Чиновник хотел что-то ответить, но Бондаренко едва заметно сдвинул брови, и этого оказалось достаточно: бормоча что-то, чиновник направился к выходу. Но уже Степан остановил его:
— Извольте рассчитаться, господин! Нехорошо-с!..
Склонив к плечу голову с лоснящимися, надвое разделенными пробором волосами, Степан обмахивался полотенцем. На круглом лице его блуждала полупочтительная, полупрезрительная — ни дать ни взять лакейская — ухмылка. Если бы Журба не знал, что перед ним сын потомственного балаклавского рыбака, он бы мог поспорить с кем угодно, что предки Степана и сам он проходили всю жизнь в трактирных половых — столь естественно держался один из самых доверенных и умелых людей Бондаренко.

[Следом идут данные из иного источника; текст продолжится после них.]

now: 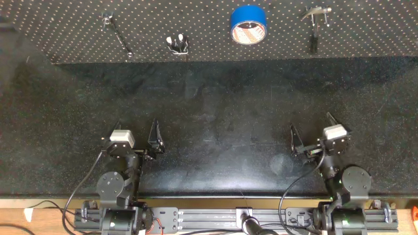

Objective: Place Tools Onto Pegboard

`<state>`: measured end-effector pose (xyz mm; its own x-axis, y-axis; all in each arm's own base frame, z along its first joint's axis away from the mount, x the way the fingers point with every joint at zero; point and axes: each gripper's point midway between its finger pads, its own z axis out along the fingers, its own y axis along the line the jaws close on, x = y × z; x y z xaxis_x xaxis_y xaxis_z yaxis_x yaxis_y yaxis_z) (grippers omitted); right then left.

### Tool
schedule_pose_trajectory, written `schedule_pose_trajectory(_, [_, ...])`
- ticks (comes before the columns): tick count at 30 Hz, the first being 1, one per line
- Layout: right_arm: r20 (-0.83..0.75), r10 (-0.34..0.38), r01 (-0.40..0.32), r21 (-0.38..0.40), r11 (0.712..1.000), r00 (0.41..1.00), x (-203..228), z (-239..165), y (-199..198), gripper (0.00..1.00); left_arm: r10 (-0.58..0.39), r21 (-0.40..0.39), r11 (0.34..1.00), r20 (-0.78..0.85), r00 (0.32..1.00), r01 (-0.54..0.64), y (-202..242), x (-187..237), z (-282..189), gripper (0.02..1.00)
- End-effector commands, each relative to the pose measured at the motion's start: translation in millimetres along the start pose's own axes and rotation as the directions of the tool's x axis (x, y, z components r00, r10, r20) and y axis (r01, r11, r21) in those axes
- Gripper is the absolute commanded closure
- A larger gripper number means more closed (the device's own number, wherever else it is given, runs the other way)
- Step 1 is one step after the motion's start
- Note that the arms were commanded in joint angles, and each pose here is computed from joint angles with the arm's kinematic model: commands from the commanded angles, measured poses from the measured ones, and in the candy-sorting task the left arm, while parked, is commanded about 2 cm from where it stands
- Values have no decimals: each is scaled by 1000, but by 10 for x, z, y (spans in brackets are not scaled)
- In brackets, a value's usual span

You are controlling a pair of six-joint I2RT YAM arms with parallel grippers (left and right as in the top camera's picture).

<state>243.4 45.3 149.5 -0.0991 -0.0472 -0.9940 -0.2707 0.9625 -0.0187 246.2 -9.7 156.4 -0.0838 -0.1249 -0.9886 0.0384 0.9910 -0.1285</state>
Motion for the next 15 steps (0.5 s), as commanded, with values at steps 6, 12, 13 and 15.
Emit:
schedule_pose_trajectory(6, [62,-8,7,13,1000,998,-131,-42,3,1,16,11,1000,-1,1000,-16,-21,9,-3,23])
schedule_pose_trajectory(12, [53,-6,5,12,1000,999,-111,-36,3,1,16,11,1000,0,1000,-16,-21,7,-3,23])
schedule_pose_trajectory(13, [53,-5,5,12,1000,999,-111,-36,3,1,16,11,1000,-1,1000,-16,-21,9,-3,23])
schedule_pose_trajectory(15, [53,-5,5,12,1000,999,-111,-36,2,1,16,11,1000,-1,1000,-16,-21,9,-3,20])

Да и сам хозяин «Нептуна» вел себя так, будто родился за этой стойкой. Принимая от чиновника сторублевую бумажку, то бишь «казначейский билет правительства вооруженных сил Юга России», Бондаренко презрительно сморщил губы, а потом неподражаемо небрежным жестом кинул на мокрую стойку несколько «колокольчиков» — мелких врангелевских ассигнаций, получивших легкомысленное свое название не то за изображенный на них царь-колокол, не то за низкую, почти никакую, покупательную способность — пустой звон, а не деньги!
Наконец чиновник ушел.
Бондаренко распорядился:
— Степан, останешься здесь, проследишь за порядком! — и повернулся к Журбе: — Пойдем, Николай.
… В маленькой комнатке без окон сидели за дощатым столом четверо. Один из них был в солдатском френче с погонами. Дружно повернулись навстречу Журбе и Бондаренко. Журба негромко поздоровался.
— Здравствуй, товарищ! — голос могучего, широкоплечего человека перекрывал голоса остальных. Бас у него был еще гуще, чем у хозяина «Нептуна».
Николая поразило, как неузнаваемо переменился Бондаренко за те несколько секунд, что шли они от стойки к комнате: исчезло сонливое выражение лица, не осталось и малейшего следа от недавней вялости; с молодой пристальностью смотрели глаза, силой и уверенностью веяло от всей его крепкой фигуры. Показав Николаю на свободный табурет, тоже сел к столу.
— Значит, так! — сказал Бондаренко, легонько прихлопнув ладонью по столу. И повторил: — Значит, так. Я сейчас буду говорить о вас, если кто с чем не согласен- не перебивать! Потом поправите. С кого начнем?
— Полагается с гостя! — быстро вставил худощавый человек с почерневшим от въевшейся гари лицом.
Журбе показалось, что столь же прочно, как гарь, прижилась на этом лице постоянная усмешка. Складывалось впечатление, будто он ни на минуту не перестает размышлять о чем-то легком, веселом и приятном. «Легкомысленный какой-то», — недовольно определил Журба.
— Опять поперед батьки в пекло? — сказал Бондаренко. — А может, послушает-послушает гость, какие вы есть, да и называться не захочет?